#### Task details:
For each line below, write it out exactly as it appears.

#### Record set:
'''
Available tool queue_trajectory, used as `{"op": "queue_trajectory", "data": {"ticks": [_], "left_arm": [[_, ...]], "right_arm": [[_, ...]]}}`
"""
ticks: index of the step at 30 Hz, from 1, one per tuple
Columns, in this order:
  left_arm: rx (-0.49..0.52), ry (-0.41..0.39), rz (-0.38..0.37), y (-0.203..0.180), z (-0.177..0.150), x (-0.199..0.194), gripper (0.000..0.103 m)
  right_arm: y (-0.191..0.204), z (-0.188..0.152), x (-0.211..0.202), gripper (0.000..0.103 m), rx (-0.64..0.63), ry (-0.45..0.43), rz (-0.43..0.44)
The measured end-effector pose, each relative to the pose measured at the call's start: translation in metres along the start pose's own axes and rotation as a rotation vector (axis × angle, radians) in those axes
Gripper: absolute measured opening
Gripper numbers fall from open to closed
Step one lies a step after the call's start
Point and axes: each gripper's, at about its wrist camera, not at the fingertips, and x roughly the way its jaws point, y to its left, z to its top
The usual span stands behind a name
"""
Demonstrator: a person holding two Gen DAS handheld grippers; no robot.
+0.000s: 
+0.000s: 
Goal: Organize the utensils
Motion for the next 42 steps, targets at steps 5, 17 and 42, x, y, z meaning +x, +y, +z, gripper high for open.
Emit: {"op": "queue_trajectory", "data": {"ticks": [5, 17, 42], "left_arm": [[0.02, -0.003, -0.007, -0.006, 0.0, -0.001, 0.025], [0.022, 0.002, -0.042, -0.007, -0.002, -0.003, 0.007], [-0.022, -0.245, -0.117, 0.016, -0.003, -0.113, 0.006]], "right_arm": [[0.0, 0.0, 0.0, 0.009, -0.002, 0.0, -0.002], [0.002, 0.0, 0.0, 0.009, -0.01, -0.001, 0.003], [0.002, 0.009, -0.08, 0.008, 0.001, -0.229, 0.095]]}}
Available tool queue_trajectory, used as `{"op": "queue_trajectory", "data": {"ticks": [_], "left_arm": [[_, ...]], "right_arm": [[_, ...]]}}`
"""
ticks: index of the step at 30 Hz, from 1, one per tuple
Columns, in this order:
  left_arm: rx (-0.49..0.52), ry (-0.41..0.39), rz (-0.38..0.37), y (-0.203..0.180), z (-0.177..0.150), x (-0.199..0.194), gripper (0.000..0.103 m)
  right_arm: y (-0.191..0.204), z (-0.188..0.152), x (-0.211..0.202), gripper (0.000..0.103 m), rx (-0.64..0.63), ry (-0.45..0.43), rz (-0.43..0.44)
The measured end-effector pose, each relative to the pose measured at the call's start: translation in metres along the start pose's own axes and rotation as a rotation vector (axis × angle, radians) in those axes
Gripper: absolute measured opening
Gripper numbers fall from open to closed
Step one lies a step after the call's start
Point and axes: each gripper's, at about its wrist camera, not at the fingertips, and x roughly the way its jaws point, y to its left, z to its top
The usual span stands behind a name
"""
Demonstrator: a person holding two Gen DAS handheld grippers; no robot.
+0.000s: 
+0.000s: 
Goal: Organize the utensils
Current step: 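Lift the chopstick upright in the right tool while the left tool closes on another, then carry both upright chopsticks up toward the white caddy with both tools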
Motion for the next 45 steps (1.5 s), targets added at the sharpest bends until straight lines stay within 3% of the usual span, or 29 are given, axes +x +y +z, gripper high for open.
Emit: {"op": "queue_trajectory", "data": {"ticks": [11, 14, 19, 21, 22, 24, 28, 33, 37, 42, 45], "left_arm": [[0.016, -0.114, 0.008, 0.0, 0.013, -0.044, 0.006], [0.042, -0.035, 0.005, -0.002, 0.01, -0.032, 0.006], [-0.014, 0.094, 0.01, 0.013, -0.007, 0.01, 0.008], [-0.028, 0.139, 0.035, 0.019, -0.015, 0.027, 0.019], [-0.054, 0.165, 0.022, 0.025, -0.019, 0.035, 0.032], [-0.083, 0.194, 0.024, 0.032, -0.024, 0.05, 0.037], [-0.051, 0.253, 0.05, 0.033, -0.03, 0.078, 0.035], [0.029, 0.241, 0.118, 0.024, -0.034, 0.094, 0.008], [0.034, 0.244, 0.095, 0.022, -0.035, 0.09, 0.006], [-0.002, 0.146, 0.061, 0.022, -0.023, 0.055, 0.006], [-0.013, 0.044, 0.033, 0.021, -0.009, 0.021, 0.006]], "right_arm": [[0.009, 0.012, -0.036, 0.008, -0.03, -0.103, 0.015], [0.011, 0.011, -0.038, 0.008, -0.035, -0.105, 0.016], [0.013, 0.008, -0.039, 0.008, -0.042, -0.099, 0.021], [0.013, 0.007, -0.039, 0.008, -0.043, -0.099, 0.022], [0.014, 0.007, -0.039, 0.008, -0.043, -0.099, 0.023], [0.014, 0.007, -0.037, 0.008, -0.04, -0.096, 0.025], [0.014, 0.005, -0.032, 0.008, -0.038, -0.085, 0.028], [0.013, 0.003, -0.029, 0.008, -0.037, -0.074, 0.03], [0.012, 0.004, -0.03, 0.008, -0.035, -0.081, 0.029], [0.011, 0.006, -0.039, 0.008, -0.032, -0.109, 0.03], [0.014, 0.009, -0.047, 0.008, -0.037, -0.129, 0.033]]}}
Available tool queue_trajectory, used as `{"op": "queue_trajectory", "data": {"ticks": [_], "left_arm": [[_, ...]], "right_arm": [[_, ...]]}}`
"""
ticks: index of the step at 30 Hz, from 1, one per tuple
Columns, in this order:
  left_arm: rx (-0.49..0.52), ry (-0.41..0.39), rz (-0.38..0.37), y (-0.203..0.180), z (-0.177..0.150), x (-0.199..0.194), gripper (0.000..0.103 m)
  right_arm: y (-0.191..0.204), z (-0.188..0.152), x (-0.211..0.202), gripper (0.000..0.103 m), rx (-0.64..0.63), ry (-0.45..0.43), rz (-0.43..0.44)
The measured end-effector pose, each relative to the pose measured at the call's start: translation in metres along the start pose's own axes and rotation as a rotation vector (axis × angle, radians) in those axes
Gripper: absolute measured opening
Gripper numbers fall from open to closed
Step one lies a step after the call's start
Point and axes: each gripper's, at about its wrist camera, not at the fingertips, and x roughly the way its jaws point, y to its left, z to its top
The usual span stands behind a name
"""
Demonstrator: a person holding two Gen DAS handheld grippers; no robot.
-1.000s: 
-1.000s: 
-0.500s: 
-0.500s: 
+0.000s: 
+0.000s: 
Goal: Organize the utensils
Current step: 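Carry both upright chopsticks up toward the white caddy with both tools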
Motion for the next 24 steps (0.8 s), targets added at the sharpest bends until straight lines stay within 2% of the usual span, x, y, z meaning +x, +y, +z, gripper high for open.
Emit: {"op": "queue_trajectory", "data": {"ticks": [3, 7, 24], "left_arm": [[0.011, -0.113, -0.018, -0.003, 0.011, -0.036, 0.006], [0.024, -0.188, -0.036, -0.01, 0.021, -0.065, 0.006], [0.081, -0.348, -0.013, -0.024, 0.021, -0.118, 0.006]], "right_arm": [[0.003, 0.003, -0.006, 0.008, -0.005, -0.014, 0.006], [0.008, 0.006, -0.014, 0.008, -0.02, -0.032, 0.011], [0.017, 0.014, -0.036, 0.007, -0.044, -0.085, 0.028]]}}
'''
#### Exercise response:
Available tool queue_trajectory, used as `{"op": "queue_trajectory", "data": {"ticks": [_], "left_arm": [[_, ...]], "right_arm": [[_, ...]]}}`
"""
ticks: index of the step at 30 Hz, from 1, one per tuple
Columns, in this order:
  left_arm: rx (-0.49..0.52), ry (-0.41..0.39), rz (-0.38..0.37), y (-0.203..0.180), z (-0.177..0.150), x (-0.199..0.194), gripper (0.000..0.103 m)
  right_arm: y (-0.191..0.204), z (-0.188..0.152), x (-0.211..0.202), gripper (0.000..0.103 m), rx (-0.64..0.63), ry (-0.45..0.43), rz (-0.43..0.44)
The measured end-effector pose, each relative to the pose measured at the call's start: translation in metres along the start pose's own axes and rotation as a rotation vector (axis × angle, radians) in those axes
Gripper: absolute measured opening
Gripper numbers fall from open to closed
Step one lies a step after the call's start
Point and axes: each gripper's, at about its wrist camera, not at the fingertips, and x roughly the way its jaws point, y to its left, z to its top
The usual span stands behind a name
"""
Demonstrator: a person holding two Gen DAS handheld grippers; no robot.
+0.000s: 
+0.000s: 
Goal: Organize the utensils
Motion for the next 42 steps, targets at steps 5, 17 and 42, x, y, z meaning +x, +y, +z, gripper high for open.
Emit: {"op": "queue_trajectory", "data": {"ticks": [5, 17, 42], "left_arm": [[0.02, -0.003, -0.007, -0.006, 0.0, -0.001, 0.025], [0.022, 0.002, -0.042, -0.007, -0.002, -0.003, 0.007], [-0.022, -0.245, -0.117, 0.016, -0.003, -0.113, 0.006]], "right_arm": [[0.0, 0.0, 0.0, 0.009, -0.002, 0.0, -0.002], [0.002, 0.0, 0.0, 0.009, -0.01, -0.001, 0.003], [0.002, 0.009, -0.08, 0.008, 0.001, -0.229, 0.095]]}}
Available tool queue_trajectory, used as `{"op": "queue_trajectory", "data": {"ticks": [_], "left_arm": [[_, ...]], "right_arm": [[_, ...]]}}`
"""
ticks: index of the step at 30 Hz, from 1, one per tuple
Columns, in this order:
  left_arm: rx (-0.49..0.52), ry (-0.41..0.39), rz (-0.38..0.37), y (-0.203..0.180), z (-0.177..0.150), x (-0.199..0.194), gripper (0.000..0.103 m)
  right_arm: y (-0.191..0.204), z (-0.188..0.152), x (-0.211..0.202), gripper (0.000..0.103 m), rx (-0.64..0.63), ry (-0.45..0.43), rz (-0.43..0.44)
The measured end-effector pose, each relative to the pose measured at the call's start: translation in metres along the start pose's own axes and rotation as a rotation vector (axis × angle, radians) in those axes
Gripper: absolute measured opening
Gripper numbers fall from open to closed
Step one lies a step after the call's start
Point and axes: each gripper's, at about its wrist camera, not at the fingertips, and x roughly the way its jaws point, y to its left, z to its top
The usual span stands behind a name
"""
Demonstrator: a person holding two Gen DAS handheld grippers; no robot.
+0.000s: 
+0.000s: 
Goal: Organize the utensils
Current step: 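Lift the chopstick upright in the right tool while the left tool closes on another, then carry both upright chopsticks up toward the white caddy with both tools
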Motion for the next 45 steps (1.5 s), targets added at the sharpest bends until straight lines stay within 3% of the usual span, or 29 are given, axes +x +y +z, gripper high for open.
Emit: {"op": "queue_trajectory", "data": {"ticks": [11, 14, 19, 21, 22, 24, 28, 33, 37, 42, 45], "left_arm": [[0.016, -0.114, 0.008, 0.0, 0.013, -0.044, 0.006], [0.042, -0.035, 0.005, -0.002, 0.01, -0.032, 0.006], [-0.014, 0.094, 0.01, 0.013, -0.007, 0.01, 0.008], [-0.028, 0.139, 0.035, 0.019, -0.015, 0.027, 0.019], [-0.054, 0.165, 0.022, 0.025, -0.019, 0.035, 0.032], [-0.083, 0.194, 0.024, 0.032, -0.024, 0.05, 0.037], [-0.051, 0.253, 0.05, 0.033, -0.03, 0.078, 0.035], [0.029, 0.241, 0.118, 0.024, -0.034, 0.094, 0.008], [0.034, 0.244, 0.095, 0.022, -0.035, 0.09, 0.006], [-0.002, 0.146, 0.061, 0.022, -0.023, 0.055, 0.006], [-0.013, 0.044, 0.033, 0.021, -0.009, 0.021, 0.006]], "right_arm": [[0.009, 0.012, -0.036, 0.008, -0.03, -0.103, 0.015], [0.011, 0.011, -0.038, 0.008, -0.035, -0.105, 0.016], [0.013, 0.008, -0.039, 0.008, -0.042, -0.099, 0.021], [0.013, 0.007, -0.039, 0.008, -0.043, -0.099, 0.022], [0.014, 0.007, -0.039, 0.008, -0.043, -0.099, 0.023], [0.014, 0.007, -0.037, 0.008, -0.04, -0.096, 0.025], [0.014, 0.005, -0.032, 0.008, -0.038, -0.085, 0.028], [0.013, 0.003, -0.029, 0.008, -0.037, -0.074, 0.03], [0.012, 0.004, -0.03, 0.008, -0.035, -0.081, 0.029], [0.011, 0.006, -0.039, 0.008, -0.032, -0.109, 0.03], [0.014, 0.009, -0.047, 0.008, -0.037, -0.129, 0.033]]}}
Available tool queue_trajectory, used as `{"op": "queue_trajectory", "data": {"ticks": [_], "left_arm": [[_, ...]], "right_arm": [[_, ...]]}}`
"""
ticks: index of the step at 30 Hz, from 1, one per tuple
Columns, in this order:
  left_arm: rx (-0.49..0.52), ry (-0.41..0.39), rz (-0.38..0.37), y (-0.203..0.180), z (-0.177..0.150), x (-0.199..0.194), gripper (0.000..0.103 m)
  right_arm: y (-0.191..0.204), z (-0.188..0.152), x (-0.211..0.202), gripper (0.000..0.103 m), rx (-0.64..0.63), ry (-0.45..0.43), rz (-0.43..0.44)
The measured end-effector pose, each relative to the pose measured at the call's start: translation in metres along the start pose's own axes and rotation as a rotation vector (axis × angle, radians) in those axes
Gripper: absolute measured opening
Gripper numbers fall from open to closed
Step one lies a step after the call's start
Point and axes: each gripper's, at about its wrist camera, not at the fingertips, and x roughly the way its jaws point, y to its left, z to its top
The usual span stands behind a name
"""
Demonstrator: a person holding two Gen DAS handheld grippers; no robot.
-1.000s: 
-1.000s: 
-0.500s: 
-0.500s: 
+0.000s: 
+0.000s: 
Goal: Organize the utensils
Current step: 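Carry both upright chopsticks up toward the white caddy with both tools
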Motion for the next 24 steps (0.8 s), targets added at the sharpest bends until straight lines stay within 2% of the usual span, x, y, z meaning +x, +y, +z, gripper high for open.
Emit: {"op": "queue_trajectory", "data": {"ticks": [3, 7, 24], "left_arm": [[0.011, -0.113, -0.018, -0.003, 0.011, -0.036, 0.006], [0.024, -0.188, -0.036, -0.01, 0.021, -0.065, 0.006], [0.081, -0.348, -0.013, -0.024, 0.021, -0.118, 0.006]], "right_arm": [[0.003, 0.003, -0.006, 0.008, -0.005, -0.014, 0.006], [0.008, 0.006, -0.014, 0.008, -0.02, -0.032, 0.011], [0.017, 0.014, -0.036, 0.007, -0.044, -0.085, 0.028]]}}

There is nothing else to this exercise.